## Work request
Beneath this line are the data; copy exactly the part of them that opens with the line containing "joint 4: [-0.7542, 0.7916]" and closes with the line containing "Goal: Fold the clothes", and only that part.

[Items from a data source]

***

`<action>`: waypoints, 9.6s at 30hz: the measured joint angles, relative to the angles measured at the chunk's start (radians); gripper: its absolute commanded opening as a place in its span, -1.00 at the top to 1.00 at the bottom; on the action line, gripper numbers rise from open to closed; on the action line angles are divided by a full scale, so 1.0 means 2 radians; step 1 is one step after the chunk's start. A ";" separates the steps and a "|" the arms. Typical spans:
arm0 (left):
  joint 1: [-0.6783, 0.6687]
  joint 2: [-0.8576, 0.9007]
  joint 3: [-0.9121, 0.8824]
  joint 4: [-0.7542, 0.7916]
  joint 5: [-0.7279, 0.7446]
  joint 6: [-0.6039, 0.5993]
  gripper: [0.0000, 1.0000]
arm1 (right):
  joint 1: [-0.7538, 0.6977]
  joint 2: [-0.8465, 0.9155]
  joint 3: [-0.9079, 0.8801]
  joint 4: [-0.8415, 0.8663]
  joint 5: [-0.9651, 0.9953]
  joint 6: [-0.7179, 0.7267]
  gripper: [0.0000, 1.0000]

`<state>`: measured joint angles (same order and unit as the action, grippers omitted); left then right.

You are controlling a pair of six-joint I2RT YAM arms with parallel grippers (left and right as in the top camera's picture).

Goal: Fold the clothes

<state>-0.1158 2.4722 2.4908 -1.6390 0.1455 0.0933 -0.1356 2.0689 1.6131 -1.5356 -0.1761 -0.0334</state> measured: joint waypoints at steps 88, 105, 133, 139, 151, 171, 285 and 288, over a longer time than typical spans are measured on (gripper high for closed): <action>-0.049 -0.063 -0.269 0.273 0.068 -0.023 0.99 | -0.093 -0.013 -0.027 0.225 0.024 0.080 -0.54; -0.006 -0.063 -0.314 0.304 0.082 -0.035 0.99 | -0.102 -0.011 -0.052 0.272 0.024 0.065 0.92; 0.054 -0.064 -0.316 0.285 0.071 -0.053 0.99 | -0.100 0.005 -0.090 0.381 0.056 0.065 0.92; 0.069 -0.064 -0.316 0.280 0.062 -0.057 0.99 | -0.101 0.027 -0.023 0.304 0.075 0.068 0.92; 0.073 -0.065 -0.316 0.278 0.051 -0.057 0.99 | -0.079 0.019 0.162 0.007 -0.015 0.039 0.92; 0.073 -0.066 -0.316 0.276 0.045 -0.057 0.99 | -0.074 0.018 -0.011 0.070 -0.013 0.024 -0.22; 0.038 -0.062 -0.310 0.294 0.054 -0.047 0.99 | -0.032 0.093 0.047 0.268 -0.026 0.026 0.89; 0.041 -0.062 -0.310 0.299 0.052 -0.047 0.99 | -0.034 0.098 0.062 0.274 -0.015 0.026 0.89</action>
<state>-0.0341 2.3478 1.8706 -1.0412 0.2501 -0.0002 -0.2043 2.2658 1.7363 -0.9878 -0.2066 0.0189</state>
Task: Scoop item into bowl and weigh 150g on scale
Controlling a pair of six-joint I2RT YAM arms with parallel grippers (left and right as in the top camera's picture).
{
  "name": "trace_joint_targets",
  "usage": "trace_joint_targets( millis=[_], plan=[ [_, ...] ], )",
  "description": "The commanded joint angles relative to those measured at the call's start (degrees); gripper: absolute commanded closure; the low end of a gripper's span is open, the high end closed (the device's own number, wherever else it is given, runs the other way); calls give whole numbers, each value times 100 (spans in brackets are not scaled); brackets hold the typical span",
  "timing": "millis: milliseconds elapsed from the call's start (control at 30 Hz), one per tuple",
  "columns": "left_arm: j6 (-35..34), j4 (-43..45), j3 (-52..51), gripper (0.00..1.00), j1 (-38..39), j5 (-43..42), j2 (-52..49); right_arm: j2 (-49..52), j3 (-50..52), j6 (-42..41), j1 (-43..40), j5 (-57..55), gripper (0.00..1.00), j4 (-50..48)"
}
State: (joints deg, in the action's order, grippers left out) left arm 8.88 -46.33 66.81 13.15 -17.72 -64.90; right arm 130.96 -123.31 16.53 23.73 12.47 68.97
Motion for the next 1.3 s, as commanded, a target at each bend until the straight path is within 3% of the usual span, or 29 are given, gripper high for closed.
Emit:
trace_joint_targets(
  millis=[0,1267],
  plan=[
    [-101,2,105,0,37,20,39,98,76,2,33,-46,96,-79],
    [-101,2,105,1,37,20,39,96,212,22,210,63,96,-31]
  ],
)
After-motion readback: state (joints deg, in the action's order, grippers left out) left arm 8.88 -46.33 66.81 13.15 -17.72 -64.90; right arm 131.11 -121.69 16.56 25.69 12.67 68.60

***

## Task result
  joint 4: [-0.7542, 0.7916]
  joint 5: [-0.7279, 0.7446]
  joint 6: [-0.6039, 0.5993]
  gripper: [0.0000, 1.0000]
arm1 (right):
  joint 1: [-0.7538, 0.6977]
  joint 2: [-0.8465, 0.9155]
  joint 3: [-0.9079, 0.8801]
  joint 4: [-0.8415, 0.8663]
  joint 5: [-0.9651, 0.9953]
  joint 6: [-0.7179, 0.7267]
  gripper: [0.0000, 1.0000]

`<state>`: measured joint angles (same order and unit as the action, grippers omitted); left then right.

You are controlling a pair of six-joint I2RT YAM arms with parallel grippers (left and right as in the top camera's picture).

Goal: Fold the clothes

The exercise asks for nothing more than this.